━━ Material shown
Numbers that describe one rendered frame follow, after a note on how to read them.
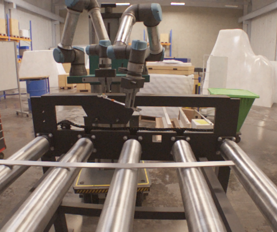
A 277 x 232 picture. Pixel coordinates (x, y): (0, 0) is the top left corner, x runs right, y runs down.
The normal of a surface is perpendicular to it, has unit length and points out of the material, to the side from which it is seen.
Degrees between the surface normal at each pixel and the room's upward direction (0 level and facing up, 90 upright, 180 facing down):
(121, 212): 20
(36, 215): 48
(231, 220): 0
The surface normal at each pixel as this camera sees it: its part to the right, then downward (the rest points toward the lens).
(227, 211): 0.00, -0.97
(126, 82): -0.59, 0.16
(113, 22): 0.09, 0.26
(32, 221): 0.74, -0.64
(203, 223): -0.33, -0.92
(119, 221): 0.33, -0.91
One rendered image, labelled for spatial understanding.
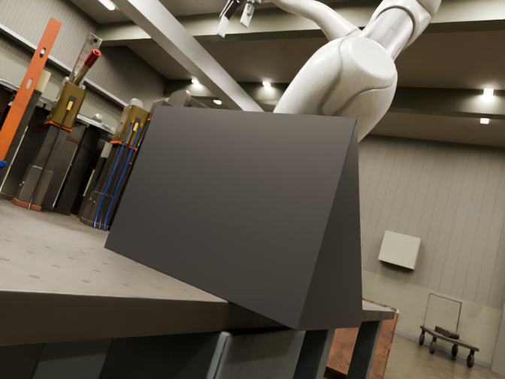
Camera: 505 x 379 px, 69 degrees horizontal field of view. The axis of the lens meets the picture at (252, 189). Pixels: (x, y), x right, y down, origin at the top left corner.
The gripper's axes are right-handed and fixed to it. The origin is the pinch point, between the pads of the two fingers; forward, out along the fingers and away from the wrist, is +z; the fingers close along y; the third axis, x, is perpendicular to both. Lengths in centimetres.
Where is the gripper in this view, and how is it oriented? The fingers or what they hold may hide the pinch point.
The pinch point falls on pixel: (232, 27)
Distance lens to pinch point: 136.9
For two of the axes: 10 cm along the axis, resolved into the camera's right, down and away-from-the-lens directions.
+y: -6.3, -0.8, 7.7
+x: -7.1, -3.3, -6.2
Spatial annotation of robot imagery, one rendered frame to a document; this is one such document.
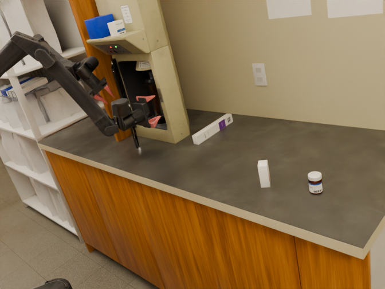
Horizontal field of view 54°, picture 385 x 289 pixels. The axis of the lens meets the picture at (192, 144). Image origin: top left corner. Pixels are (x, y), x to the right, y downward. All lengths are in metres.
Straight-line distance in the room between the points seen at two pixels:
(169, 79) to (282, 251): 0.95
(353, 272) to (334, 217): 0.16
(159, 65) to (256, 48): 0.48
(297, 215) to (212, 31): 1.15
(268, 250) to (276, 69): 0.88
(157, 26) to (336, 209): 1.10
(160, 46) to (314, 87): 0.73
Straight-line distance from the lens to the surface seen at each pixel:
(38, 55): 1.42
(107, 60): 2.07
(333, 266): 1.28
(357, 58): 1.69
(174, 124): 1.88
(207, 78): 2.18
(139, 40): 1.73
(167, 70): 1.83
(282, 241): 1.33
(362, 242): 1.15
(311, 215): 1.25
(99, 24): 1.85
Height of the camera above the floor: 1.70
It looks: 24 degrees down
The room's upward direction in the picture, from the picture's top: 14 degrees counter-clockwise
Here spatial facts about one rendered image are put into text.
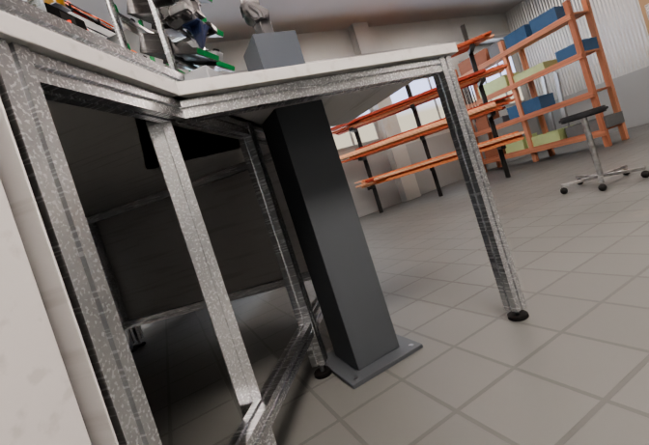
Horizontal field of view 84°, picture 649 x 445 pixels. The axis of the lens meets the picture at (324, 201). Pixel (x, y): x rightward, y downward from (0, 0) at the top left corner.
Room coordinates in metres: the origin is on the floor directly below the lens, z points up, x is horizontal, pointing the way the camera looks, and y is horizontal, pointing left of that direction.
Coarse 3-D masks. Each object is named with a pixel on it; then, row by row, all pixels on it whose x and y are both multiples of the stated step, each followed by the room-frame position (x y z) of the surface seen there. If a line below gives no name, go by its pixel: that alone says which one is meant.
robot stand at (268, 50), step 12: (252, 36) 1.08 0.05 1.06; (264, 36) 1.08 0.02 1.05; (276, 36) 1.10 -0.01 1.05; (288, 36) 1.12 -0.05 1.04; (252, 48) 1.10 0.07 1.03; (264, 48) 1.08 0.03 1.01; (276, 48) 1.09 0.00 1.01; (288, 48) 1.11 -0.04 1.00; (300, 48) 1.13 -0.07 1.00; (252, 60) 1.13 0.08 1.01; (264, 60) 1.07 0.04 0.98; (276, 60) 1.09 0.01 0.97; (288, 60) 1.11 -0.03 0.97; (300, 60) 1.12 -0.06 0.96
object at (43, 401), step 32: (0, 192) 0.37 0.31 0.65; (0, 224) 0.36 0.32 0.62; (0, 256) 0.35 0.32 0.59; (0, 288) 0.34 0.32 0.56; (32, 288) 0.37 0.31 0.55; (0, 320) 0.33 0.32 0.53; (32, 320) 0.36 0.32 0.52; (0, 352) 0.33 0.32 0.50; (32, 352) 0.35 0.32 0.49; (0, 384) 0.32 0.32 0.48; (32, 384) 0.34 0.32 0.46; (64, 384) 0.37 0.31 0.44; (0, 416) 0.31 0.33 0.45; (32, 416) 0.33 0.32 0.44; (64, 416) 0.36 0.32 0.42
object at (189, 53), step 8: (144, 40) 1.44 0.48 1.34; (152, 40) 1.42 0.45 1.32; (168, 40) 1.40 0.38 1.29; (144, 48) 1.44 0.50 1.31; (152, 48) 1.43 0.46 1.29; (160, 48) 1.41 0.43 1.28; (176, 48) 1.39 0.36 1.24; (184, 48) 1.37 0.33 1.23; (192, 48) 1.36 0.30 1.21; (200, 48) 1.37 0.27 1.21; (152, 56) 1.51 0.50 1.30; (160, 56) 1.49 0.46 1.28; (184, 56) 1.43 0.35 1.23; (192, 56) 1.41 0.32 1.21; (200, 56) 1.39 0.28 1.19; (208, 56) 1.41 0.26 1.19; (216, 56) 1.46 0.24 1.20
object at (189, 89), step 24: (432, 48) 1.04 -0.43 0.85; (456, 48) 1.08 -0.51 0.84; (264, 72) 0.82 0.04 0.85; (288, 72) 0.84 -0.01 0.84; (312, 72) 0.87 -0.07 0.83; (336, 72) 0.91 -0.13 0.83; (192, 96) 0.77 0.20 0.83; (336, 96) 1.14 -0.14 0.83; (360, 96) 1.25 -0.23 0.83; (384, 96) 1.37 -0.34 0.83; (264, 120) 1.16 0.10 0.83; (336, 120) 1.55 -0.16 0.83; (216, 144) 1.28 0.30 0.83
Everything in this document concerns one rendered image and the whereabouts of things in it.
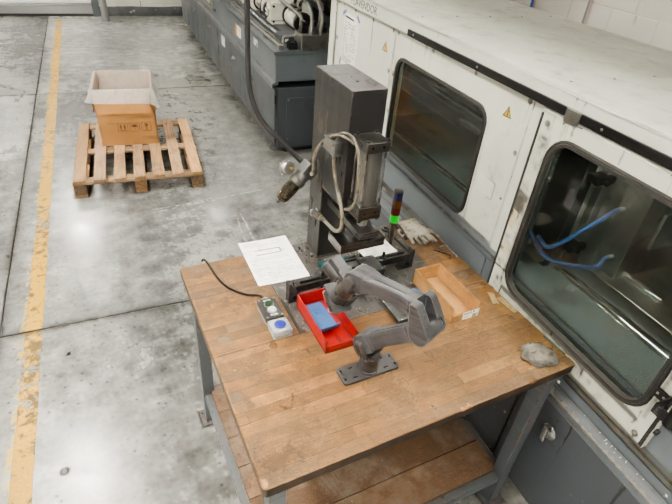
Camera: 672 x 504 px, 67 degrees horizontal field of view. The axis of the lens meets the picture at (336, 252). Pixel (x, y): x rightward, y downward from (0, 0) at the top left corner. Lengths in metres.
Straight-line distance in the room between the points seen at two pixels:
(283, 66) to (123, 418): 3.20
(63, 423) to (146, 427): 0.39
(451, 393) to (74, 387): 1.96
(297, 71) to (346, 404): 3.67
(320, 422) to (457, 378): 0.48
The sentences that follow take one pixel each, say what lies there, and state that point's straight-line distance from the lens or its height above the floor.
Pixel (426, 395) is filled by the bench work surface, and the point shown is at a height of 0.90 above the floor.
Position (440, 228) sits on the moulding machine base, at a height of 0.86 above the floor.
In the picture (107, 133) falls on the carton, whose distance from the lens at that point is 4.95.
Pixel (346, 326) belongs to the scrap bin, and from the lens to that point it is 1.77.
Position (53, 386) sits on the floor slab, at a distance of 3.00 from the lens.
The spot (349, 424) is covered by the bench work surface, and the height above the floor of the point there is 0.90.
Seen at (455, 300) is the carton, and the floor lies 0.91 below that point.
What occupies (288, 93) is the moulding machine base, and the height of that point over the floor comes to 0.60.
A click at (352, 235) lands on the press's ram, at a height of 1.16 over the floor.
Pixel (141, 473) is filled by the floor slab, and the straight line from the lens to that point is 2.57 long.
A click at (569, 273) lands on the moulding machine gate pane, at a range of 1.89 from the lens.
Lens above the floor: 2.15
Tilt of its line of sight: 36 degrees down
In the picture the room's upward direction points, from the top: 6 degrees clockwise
━━━━
**Your objective:**
Reproduce every record exactly; images stay out.

**Problem solution:**
Numbers that describe one rendered frame follow, after a note on how to read them.
A 277 x 232 picture. Pixel coordinates (x, y): (0, 0) is the top left corner, x runs right, y runs down.
The normal of a surface is perpendicular to it, has unit length and points out of the material, to the side from which it is seen.
Degrees between the surface normal at each pixel and the room's upward direction (0 level and facing up, 90 upright, 180 facing down):
(121, 212): 20
(36, 215): 48
(231, 220): 0
The surface normal at each pixel as this camera sees it: its part to the right, then downward (the rest points toward the lens).
(227, 211): 0.00, -0.97
(126, 82): -0.59, 0.16
(113, 22): 0.09, 0.26
(32, 221): 0.74, -0.64
(203, 223): -0.33, -0.92
(119, 221): 0.33, -0.91
One rendered image, labelled for spatial understanding.
Camera: 505 x 379 px, 69 degrees horizontal field of view. The axis of the lens meets the picture at (252, 189). Pixels: (x, y), x right, y down, origin at the top left corner.
The gripper's axes are right-handed and fixed to it. The origin is the pinch point, between the pads of the two fingers; forward, out along the fingers and away from the wrist, is +z; the fingers close along y; the third axis, x, is perpendicular to both. Lengths in centimetres.
Where is the gripper in this view, and how is it oriented? The fingers or what they hold may hide the pinch point.
The pinch point falls on pixel: (232, 27)
Distance lens to pinch point: 136.9
For two of the axes: 10 cm along the axis, resolved into the camera's right, down and away-from-the-lens directions.
+y: -6.3, -0.8, 7.7
+x: -7.1, -3.3, -6.2
Spatial annotation of robot imagery, one rendered frame to a document; this is one such document.
Horizontal field of view 54°, picture 385 x 289 pixels. The axis of the lens meets the picture at (192, 144). Image origin: top left corner. Pixels are (x, y), x to the right, y downward. All lengths are in metres.
Straight-line distance in the room between the points seen at two pixels:
(169, 79) to (282, 251): 0.95
(353, 272) to (334, 217): 0.16
(159, 65) to (256, 48): 0.48
(297, 215) to (212, 31): 1.15
(268, 250) to (276, 69): 0.88
(157, 26) to (336, 209): 1.10
(160, 46) to (314, 87): 0.73
Straight-line distance from the lens to the surface seen at each pixel:
(38, 55): 1.42
(107, 60): 2.07
(333, 266): 1.28
(357, 58): 1.69
(174, 124): 1.88
(207, 78): 2.18
(139, 40): 1.73
(167, 70): 1.83
(282, 241): 1.33
(362, 242): 1.15
(311, 215): 1.25
(99, 24): 1.85
Height of the camera above the floor: 1.70
It looks: 24 degrees down
The room's upward direction in the picture, from the picture's top: 14 degrees counter-clockwise
Here spatial facts about one rendered image are put into text.
Horizontal field of view 84°, picture 649 x 445 pixels. The axis of the lens meets the picture at (324, 201). Pixel (x, y): x rightward, y downward from (0, 0) at the top left corner.
Room coordinates in metres: the origin is on the floor directly below the lens, z points up, x is horizontal, pointing the way the camera looks, and y is horizontal, pointing left of that direction.
Coarse 3-D masks. Each object is named with a pixel on it; then, row by row, all pixels on it whose x and y are both multiples of the stated step, each followed by the room-frame position (x y z) of the surface seen there. If a line below gives no name, go by its pixel: that alone says which one is meant.
robot stand at (268, 50), step 12: (252, 36) 1.08 0.05 1.06; (264, 36) 1.08 0.02 1.05; (276, 36) 1.10 -0.01 1.05; (288, 36) 1.12 -0.05 1.04; (252, 48) 1.10 0.07 1.03; (264, 48) 1.08 0.03 1.01; (276, 48) 1.09 0.00 1.01; (288, 48) 1.11 -0.04 1.00; (300, 48) 1.13 -0.07 1.00; (252, 60) 1.13 0.08 1.01; (264, 60) 1.07 0.04 0.98; (276, 60) 1.09 0.01 0.97; (288, 60) 1.11 -0.03 0.97; (300, 60) 1.12 -0.06 0.96
object at (43, 401), step 32: (0, 192) 0.37 0.31 0.65; (0, 224) 0.36 0.32 0.62; (0, 256) 0.35 0.32 0.59; (0, 288) 0.34 0.32 0.56; (32, 288) 0.37 0.31 0.55; (0, 320) 0.33 0.32 0.53; (32, 320) 0.36 0.32 0.52; (0, 352) 0.33 0.32 0.50; (32, 352) 0.35 0.32 0.49; (0, 384) 0.32 0.32 0.48; (32, 384) 0.34 0.32 0.46; (64, 384) 0.37 0.31 0.44; (0, 416) 0.31 0.33 0.45; (32, 416) 0.33 0.32 0.44; (64, 416) 0.36 0.32 0.42
object at (189, 53), step 8: (144, 40) 1.44 0.48 1.34; (152, 40) 1.42 0.45 1.32; (168, 40) 1.40 0.38 1.29; (144, 48) 1.44 0.50 1.31; (152, 48) 1.43 0.46 1.29; (160, 48) 1.41 0.43 1.28; (176, 48) 1.39 0.36 1.24; (184, 48) 1.37 0.33 1.23; (192, 48) 1.36 0.30 1.21; (200, 48) 1.37 0.27 1.21; (152, 56) 1.51 0.50 1.30; (160, 56) 1.49 0.46 1.28; (184, 56) 1.43 0.35 1.23; (192, 56) 1.41 0.32 1.21; (200, 56) 1.39 0.28 1.19; (208, 56) 1.41 0.26 1.19; (216, 56) 1.46 0.24 1.20
object at (189, 89), step 24: (432, 48) 1.04 -0.43 0.85; (456, 48) 1.08 -0.51 0.84; (264, 72) 0.82 0.04 0.85; (288, 72) 0.84 -0.01 0.84; (312, 72) 0.87 -0.07 0.83; (336, 72) 0.91 -0.13 0.83; (192, 96) 0.77 0.20 0.83; (336, 96) 1.14 -0.14 0.83; (360, 96) 1.25 -0.23 0.83; (384, 96) 1.37 -0.34 0.83; (264, 120) 1.16 0.10 0.83; (336, 120) 1.55 -0.16 0.83; (216, 144) 1.28 0.30 0.83
Everything in this document concerns one rendered image and the whereabouts of things in it.
Camera: 672 x 504 px, 67 degrees horizontal field of view. The axis of the lens meets the picture at (336, 252). Pixel (x, y): x rightward, y downward from (0, 0) at the top left corner. Lengths in metres.
Straight-line distance in the room between the points seen at two pixels:
(283, 66) to (123, 418): 3.20
(63, 423) to (146, 427): 0.39
(451, 393) to (74, 387): 1.96
(297, 71) to (346, 404): 3.67
(320, 422) to (457, 378): 0.48
The sentences that follow take one pixel each, say what lies there, and state that point's straight-line distance from the lens or its height above the floor.
Pixel (426, 395) is filled by the bench work surface, and the point shown is at a height of 0.90 above the floor.
Position (440, 228) sits on the moulding machine base, at a height of 0.86 above the floor.
In the picture (107, 133) falls on the carton, whose distance from the lens at that point is 4.95.
Pixel (346, 326) belongs to the scrap bin, and from the lens to that point it is 1.77.
Position (53, 386) sits on the floor slab, at a distance of 3.00 from the lens.
The spot (349, 424) is covered by the bench work surface, and the height above the floor of the point there is 0.90.
Seen at (455, 300) is the carton, and the floor lies 0.91 below that point.
What occupies (288, 93) is the moulding machine base, and the height of that point over the floor comes to 0.60.
A click at (352, 235) lands on the press's ram, at a height of 1.16 over the floor.
Pixel (141, 473) is filled by the floor slab, and the straight line from the lens to that point is 2.57 long.
A click at (569, 273) lands on the moulding machine gate pane, at a range of 1.89 from the lens.
Lens above the floor: 2.15
Tilt of its line of sight: 36 degrees down
In the picture the room's upward direction points, from the top: 6 degrees clockwise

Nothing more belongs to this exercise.